L’intelligence artificielle s’immisce peu à peu dans les salles d’audience et les cabinets d’avocats. À l’académie internationale de droit du numérique (AIDN), qui se tient jusqu’au vendredi 21 août 2026, à Abidjan, juristes, magistrats et universitaires interrogent ce que cette révolution technique change dans la manière même de rendre la justice et ce qu’elle peut coûter aux justiciables.
Invitée d’honneur pour la leçon inaugurale, l’avocate française Christiane Féral‑Schuhl lance un avertissement simple mais lourd de sens : l’IA n’est pas infaillible, et son usage exige vigilance, encadrement et responsabilité.
« L’IA reste sous le contrôle et la responsabilité de l’utilisateur », rappelle‑t‑elle, en insistant sur le devoir de vérification qui incombe aux magistrats et aux avocats.
Deux risques techniques dominent le débat.
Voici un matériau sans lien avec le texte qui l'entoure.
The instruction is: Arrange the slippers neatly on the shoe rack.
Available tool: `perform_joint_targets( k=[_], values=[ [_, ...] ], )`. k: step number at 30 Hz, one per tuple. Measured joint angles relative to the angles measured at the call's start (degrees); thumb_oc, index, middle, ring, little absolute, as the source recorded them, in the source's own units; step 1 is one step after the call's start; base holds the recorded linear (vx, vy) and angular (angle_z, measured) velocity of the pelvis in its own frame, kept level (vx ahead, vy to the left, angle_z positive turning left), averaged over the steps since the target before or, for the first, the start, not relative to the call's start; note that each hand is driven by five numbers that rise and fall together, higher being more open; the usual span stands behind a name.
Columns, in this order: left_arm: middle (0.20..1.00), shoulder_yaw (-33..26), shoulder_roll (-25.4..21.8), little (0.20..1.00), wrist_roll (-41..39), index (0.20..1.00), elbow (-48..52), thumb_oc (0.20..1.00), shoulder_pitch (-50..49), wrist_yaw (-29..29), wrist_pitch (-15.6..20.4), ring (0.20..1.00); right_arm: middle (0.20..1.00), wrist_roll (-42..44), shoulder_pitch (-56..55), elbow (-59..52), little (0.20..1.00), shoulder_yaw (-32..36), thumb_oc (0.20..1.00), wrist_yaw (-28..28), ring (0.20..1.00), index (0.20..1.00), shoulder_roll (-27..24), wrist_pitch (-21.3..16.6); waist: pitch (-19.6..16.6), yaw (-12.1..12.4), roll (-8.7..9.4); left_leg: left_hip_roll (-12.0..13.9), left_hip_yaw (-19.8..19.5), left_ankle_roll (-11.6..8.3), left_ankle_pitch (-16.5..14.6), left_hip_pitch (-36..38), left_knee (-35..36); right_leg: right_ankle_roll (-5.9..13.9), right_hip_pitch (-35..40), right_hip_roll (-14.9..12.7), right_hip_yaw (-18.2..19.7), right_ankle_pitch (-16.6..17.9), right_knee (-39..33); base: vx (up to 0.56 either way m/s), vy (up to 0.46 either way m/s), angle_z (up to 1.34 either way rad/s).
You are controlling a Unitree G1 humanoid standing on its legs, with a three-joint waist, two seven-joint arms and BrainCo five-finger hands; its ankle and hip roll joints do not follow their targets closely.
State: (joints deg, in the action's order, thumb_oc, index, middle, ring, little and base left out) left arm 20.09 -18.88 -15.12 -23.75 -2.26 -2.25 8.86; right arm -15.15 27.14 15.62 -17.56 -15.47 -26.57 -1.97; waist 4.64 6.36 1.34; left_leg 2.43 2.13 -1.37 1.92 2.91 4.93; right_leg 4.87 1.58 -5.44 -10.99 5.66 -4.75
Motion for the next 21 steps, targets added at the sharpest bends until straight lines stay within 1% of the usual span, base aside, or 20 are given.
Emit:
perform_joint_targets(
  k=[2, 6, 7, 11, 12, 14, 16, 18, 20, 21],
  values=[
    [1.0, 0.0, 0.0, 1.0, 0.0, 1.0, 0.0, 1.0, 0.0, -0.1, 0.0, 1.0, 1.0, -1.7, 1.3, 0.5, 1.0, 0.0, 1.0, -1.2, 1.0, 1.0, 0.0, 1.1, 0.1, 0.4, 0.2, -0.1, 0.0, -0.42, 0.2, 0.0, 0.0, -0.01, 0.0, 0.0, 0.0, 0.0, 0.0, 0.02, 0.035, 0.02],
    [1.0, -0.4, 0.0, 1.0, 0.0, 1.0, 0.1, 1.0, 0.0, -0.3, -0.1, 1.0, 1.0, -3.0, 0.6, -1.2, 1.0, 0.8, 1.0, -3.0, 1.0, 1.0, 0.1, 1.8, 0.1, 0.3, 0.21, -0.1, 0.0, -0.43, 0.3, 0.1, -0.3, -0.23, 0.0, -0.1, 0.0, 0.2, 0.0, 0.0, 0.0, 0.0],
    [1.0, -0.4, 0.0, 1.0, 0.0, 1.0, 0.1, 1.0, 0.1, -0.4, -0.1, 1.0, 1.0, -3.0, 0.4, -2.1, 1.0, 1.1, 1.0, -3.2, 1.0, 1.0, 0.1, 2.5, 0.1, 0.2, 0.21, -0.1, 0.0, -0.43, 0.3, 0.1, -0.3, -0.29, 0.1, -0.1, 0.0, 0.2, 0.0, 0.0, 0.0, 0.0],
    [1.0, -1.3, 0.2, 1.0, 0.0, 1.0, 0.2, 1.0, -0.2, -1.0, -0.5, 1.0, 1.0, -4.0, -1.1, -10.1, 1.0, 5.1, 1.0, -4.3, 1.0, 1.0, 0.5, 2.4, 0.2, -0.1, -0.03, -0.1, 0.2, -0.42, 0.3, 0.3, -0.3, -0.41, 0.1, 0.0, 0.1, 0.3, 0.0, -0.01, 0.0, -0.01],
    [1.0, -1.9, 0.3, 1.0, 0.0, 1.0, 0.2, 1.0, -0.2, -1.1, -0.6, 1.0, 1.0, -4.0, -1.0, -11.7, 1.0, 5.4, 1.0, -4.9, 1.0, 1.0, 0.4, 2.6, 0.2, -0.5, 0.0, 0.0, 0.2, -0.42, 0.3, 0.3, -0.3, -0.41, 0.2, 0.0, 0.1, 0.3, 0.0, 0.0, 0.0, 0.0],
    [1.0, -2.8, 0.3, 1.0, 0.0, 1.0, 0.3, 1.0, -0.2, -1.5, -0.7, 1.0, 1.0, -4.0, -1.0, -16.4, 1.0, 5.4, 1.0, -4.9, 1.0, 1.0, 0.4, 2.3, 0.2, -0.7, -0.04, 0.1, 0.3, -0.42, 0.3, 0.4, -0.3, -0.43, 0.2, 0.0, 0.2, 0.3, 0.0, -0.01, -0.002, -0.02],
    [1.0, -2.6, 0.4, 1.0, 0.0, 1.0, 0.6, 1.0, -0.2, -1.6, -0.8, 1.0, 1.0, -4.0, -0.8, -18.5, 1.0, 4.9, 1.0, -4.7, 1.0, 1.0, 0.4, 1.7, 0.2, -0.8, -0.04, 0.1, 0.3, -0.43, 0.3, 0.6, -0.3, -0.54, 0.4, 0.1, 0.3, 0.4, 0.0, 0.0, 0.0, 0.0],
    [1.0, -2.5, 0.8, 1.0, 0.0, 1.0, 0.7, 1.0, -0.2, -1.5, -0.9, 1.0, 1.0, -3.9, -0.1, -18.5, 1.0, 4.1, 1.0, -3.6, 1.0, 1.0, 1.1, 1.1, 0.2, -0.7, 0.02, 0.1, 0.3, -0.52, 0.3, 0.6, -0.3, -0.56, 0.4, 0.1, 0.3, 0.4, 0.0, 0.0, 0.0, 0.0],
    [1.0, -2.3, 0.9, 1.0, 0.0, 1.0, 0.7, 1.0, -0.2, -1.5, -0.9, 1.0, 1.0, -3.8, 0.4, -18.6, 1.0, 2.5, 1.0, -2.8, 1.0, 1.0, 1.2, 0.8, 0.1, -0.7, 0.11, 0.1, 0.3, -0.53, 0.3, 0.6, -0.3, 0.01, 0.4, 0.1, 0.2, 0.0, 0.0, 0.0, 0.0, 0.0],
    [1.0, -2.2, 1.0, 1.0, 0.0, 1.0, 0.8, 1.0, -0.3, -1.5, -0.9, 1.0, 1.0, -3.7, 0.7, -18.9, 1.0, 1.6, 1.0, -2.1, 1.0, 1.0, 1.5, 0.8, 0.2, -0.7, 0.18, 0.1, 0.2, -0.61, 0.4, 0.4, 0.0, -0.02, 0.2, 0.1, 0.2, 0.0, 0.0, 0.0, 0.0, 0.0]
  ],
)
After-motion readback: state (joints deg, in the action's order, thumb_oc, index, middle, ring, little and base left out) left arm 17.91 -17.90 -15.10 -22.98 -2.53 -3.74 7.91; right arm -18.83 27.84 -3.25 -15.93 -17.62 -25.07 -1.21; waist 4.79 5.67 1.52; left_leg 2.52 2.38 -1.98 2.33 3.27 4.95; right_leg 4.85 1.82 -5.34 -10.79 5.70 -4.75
Le premier porte sur la qualité des données utilisées pour entraîner les systèmes : quand les bases reflètent des discriminations historiques, l’outil risque de les reproduire, voire de les amplifier. Des exemples tirés de l’évaluation du risque de récidive, du recrutement ou de la détection des fraudes montrent déjà ces effets indésirables. Le second concerne les « hallucinations » ces erreurs où l’IA invente une référence, une décision ou une citation juridique inexistante qui peuvent induire en erreur des professionnels pressés ou insuffisamment formés.
Pour Me Féral‑Schuhl, au‑delà des erreurs techniques, la menace la plus profonde est la déshumanisation du procès.
« Chaque dossier a une histoire, des circonstances uniques », insiste‑t‑elle. Or la justice n’est pas une simple application d’algorithmes : elle exige un regard humain capable d’apprécier la singularité des situations, d’entendre les victimes, de mesurer les contextes sociaux et de rendre des décisions nuancées.
L’oratrice alerte aussi sur la concentration technologique. La dépendance envers quelques grands fournisseurs d’IA expose les systèmes judiciaires à des influences extérieures et risque d’affaiblir l’indépendance professionnelle. À terme, cela peut transformer la formation des jeunes juristes, privés d’expériences formatrices si des outils standardisés prennent le pas sur l’apprentissage par l’argumentation et le contact humain.
Face à ces défis, la réponse attendue est double : réglementation et formation. Les intervenants de l’AIDN demandent un encadrement juridique clair de l’usage de l’IA dans les procédures, des audits réguliers sur les biais des algorithmes et des mécanismes de transparence. Ils insistent également sur la nécessité de former magistrats, avocats et personnels judiciaires pour qu’ils utilisent ces outils de façon éclairée, sans s’en remettre aveuglément.
La deuxième édition de l’AIDN réunit plus de trente experts d’Afrique, d’Europe et d’Amérique du Nord. Pendant quatre jours, le programme aborde la protection des données personnelles, la cybersécurité, l’intelligence artificielle et la régulation des marchés numériques. Après une première session en 2025 à Lubumbashi, l’Académie poursuit sa réflexion sur la manière d’intégrer les innovations technologiques dans les systèmes judiciaires africains, tout en préservant ce qui fait l’essence de la justice : le jugement humain.
Pour les femmes, victimes ou professionnelles du droit, ces enjeux prennent une dimension particulière. Les biais algorithmiques touchent différemment selon le genre, et la déshumanisation des procédures risque d’éclipser des récits individuels souvent déjà fragiles. À l’heure où la technologie promet d’accélérer les processus, rappeler la primauté de l’humain dans la justice apparaît donc comme une exigence de démocratie et de protection sociale.